After providing written informed consent, interns were randomly assigned to work either the intervention schedule in the CCU and the traditional schedule in the MICU or the converse; these rotations were distributed throughout the year. Data collected during a pilot intervention schedule involving four interns that was discontinued after the first ICU rotation were not included. As detailed in the article by Lockley et al. in this issue of the Journal, 18 although actual work hours often exceeded those scheduled during both the traditional and intervention schedules, the intervention successfully eliminated shifts of 24 hours or more, reduced the number of hours worked by interns by nearly 20 per week, increased the average daily duration of sleep by nearly an hour, and reduced attentional failures.
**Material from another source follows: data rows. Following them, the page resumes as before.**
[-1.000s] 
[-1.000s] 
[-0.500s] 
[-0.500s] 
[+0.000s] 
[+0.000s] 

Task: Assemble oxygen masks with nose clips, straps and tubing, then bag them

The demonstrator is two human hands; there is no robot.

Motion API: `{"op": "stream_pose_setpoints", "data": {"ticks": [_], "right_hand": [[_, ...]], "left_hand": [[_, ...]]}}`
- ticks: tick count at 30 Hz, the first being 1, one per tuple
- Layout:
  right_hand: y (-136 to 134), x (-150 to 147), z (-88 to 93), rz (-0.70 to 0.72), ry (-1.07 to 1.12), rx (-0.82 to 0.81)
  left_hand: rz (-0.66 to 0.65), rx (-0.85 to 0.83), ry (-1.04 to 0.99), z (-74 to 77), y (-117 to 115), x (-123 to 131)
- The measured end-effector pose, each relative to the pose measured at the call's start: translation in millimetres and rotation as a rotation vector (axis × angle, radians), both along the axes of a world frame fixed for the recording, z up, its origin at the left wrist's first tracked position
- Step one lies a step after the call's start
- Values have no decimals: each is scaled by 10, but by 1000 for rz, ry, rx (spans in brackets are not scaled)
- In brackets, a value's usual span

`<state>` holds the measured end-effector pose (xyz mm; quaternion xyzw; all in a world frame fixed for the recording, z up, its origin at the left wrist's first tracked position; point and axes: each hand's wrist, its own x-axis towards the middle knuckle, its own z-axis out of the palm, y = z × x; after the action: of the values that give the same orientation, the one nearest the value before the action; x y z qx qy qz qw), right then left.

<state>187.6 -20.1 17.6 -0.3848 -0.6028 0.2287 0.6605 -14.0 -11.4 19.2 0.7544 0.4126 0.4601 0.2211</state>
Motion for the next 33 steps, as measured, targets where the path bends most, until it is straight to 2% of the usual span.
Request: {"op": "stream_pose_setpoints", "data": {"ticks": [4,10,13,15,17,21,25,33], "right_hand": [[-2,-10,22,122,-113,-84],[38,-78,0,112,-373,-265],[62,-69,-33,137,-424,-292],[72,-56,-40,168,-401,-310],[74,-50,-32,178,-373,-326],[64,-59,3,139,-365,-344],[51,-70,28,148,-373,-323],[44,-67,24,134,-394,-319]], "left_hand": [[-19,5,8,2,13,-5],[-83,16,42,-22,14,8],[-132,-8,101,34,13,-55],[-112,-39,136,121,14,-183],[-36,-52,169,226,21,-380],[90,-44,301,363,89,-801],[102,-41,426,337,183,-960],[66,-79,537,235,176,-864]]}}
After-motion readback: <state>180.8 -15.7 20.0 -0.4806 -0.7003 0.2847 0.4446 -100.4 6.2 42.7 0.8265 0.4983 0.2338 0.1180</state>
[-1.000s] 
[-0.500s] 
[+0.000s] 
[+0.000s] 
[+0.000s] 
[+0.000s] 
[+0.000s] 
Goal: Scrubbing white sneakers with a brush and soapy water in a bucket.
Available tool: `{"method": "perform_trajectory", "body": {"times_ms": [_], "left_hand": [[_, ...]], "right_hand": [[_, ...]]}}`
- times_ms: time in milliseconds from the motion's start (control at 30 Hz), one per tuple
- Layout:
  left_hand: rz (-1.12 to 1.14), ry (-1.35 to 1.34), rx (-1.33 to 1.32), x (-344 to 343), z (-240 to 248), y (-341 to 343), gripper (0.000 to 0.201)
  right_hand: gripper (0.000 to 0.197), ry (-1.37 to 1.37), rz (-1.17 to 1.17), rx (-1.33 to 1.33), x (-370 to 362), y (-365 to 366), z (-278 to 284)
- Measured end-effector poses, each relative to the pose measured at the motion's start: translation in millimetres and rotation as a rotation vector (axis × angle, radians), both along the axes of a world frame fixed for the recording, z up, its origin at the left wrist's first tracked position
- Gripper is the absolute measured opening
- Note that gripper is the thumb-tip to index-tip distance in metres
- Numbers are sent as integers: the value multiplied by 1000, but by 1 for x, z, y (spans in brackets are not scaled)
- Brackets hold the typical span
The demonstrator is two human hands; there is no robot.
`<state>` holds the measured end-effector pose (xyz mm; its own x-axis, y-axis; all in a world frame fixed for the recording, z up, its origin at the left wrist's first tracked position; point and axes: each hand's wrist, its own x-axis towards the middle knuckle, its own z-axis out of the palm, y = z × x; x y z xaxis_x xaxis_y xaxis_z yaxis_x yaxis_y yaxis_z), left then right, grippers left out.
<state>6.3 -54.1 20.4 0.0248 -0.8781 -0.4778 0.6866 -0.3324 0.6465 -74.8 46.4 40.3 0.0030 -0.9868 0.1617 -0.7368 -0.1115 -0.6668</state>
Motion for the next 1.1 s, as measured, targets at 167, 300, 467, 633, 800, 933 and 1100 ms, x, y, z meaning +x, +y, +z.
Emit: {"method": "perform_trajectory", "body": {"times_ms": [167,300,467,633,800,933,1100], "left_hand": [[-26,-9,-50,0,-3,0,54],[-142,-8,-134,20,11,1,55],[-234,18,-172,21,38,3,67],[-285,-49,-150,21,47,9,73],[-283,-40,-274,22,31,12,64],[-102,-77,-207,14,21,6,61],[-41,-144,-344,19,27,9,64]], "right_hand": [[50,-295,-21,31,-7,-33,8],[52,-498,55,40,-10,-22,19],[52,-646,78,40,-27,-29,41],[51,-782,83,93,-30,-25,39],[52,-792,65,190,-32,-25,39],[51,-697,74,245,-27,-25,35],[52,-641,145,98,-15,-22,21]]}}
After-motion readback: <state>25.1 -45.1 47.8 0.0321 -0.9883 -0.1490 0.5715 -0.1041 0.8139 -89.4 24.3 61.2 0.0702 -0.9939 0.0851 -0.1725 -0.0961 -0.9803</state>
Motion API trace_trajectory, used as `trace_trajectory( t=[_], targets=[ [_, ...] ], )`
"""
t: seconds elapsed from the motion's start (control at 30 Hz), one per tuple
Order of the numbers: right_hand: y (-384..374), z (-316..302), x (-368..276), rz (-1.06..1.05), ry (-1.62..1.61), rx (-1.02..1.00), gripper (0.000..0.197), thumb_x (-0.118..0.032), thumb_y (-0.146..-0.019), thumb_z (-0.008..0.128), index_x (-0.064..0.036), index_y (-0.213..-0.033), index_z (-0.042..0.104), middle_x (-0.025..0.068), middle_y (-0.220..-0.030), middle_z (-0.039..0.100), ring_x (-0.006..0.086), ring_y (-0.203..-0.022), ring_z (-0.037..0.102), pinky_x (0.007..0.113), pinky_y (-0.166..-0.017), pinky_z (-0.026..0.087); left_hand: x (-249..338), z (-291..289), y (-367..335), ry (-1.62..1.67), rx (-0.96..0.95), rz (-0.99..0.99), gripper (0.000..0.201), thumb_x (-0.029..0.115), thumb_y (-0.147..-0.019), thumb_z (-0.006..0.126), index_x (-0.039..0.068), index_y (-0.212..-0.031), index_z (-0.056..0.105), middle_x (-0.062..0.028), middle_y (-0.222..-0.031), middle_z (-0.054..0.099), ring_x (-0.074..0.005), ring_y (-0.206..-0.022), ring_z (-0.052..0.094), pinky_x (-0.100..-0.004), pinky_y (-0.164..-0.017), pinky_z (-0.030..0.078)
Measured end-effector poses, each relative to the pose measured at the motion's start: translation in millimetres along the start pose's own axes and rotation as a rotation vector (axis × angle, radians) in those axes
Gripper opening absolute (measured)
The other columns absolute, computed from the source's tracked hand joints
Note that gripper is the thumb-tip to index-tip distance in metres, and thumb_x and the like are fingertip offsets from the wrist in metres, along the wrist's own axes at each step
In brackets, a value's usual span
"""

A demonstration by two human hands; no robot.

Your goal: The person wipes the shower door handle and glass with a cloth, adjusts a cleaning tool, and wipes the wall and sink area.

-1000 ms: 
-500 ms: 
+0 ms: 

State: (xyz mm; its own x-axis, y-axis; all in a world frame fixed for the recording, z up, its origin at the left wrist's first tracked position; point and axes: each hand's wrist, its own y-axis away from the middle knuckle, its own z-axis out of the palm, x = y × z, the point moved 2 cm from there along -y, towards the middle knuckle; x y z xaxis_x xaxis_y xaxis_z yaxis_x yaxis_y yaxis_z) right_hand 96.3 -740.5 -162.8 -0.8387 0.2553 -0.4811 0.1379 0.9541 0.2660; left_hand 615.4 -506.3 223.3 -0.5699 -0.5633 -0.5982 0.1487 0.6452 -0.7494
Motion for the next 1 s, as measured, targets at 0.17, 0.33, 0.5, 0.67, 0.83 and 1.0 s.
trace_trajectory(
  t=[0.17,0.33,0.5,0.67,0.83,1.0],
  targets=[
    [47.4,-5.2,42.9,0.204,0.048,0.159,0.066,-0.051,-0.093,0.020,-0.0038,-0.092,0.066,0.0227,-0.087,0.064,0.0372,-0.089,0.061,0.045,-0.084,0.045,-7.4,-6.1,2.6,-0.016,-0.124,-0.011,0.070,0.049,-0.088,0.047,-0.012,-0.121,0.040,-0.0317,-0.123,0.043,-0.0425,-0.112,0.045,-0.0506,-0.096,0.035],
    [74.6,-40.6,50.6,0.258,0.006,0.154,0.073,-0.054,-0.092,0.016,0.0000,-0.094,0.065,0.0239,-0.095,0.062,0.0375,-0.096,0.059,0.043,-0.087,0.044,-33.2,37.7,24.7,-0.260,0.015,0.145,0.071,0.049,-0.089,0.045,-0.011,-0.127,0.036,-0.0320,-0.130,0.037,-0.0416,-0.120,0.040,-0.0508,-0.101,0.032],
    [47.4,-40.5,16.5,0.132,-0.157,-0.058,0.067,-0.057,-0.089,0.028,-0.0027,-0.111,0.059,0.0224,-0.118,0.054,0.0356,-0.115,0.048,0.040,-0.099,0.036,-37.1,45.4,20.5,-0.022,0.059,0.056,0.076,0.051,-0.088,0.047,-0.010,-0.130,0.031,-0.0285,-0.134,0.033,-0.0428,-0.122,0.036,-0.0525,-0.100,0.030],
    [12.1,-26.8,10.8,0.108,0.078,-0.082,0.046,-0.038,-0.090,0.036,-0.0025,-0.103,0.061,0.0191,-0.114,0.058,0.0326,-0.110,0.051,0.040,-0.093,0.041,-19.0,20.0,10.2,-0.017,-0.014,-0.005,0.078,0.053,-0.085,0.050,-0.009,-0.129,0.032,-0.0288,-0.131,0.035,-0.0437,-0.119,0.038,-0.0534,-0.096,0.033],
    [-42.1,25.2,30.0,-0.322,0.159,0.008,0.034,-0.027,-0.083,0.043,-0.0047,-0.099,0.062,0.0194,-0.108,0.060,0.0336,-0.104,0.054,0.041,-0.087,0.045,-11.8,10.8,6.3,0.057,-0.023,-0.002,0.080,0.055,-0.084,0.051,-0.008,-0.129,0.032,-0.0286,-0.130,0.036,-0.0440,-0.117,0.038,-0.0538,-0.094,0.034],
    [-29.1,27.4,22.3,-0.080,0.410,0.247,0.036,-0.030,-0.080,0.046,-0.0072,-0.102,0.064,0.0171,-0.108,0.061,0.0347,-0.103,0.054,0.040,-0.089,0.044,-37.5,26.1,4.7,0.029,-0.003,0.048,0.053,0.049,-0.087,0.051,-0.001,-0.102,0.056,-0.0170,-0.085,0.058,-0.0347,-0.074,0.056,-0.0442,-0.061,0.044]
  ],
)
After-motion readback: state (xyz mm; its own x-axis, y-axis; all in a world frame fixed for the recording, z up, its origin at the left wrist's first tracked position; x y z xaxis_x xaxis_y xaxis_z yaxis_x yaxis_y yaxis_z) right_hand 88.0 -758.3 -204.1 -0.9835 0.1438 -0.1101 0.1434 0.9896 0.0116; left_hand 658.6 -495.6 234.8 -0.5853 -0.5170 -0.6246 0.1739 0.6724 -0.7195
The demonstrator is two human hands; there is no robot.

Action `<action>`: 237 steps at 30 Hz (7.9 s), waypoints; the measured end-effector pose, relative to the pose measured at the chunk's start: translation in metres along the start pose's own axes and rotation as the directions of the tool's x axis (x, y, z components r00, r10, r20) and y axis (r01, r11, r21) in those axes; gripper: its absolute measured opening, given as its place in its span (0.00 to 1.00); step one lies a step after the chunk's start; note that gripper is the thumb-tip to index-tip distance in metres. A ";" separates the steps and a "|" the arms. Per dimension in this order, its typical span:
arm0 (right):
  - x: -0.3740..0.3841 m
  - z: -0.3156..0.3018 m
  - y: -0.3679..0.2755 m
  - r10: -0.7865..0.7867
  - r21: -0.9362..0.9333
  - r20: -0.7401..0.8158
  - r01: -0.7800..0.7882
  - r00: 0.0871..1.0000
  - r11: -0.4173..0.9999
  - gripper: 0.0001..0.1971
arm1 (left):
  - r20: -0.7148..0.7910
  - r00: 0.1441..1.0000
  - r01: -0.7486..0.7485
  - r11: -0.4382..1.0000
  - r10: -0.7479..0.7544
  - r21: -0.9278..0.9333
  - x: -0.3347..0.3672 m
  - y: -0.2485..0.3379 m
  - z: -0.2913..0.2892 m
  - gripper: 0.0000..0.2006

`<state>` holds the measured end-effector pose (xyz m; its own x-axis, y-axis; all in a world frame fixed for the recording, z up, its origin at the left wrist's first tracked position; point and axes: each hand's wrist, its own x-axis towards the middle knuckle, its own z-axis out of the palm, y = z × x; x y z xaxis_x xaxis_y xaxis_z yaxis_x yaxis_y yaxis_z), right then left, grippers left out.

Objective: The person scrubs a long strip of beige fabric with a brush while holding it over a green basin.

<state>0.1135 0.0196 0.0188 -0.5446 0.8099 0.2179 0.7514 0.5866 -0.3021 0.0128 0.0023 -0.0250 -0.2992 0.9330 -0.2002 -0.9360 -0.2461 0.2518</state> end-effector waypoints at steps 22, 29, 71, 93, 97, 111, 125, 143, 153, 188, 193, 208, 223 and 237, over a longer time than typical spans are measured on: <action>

Data Collection and Classification

To measure patients' safety during the two schedules, we developed an intensive system of data collection and evaluation that expanded on methods previously used in the study of medication errors16,19 and also included continuous observation of interns by physicians. In this study, we focused on procedural and diagnostic errors in addition to medication errors. The definitions used to classify incidents are provided in Table 1Table 1Definitions Used in the Study..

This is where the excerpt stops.